_Problem to work on_
Your output should be the complete listing, repeated exactly.

*** Begin section ***

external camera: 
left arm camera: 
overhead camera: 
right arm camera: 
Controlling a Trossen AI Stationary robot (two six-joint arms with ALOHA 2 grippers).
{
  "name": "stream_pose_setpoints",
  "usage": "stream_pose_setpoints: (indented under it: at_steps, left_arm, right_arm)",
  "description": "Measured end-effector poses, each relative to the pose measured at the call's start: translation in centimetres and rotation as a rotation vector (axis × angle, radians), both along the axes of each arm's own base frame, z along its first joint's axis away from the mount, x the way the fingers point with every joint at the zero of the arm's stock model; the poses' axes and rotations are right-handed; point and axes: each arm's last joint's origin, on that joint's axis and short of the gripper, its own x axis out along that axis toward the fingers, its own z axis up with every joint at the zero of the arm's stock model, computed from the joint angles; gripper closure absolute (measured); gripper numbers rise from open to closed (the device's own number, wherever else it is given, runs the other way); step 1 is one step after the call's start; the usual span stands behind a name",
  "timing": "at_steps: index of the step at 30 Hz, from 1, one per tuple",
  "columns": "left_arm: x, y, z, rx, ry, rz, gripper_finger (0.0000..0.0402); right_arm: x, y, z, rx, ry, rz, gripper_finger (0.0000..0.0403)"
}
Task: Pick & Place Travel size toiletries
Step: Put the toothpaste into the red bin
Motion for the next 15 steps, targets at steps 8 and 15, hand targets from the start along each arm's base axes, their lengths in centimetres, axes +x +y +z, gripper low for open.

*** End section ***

_Exercise result_
external camera: 
left arm camera: 
overhead camera: 
right arm camera: 
Controlling a Trossen AI Stationary robot (two six-joint arms with ALOHA 2 grippers).
{
  "name": "stream_pose_setpoints",
  "usage": "stream_pose_setpoints: (indented under it: at_steps, left_arm, right_arm)",
  "description": "Measured end-effector poses, each relative to the pose measured at the call's start: translation in centimetres and rotation as a rotation vector (axis × angle, radians), both along the axes of each arm's own base frame, z along its first joint's axis away from the mount, x the way the fingers point with every joint at the zero of the arm's stock model; the poses' axes and rotations are right-handed; point and axes: each arm's last joint's origin, on that joint's axis and short of the gripper, its own x axis out along that axis toward the fingers, its own z axis up with every joint at the zero of the arm's stock model, computed from the joint angles; gripper closure absolute (measured); gripper numbers rise from open to closed (the device's own number, wherever else it is given, runs the other way); step 1 is one step after the call's start; the usual span stands behind a name",
  "timing": "at_steps: index of the step at 30 Hz, from 1, one per tuple",
  "columns": "left_arm: x, y, z, rx, ry, rz, gripper_finger (0.0000..0.0402); right_arm: x, y, z, rx, ry, rz, gripper_finger (0.0000..0.0403)"
}
Task: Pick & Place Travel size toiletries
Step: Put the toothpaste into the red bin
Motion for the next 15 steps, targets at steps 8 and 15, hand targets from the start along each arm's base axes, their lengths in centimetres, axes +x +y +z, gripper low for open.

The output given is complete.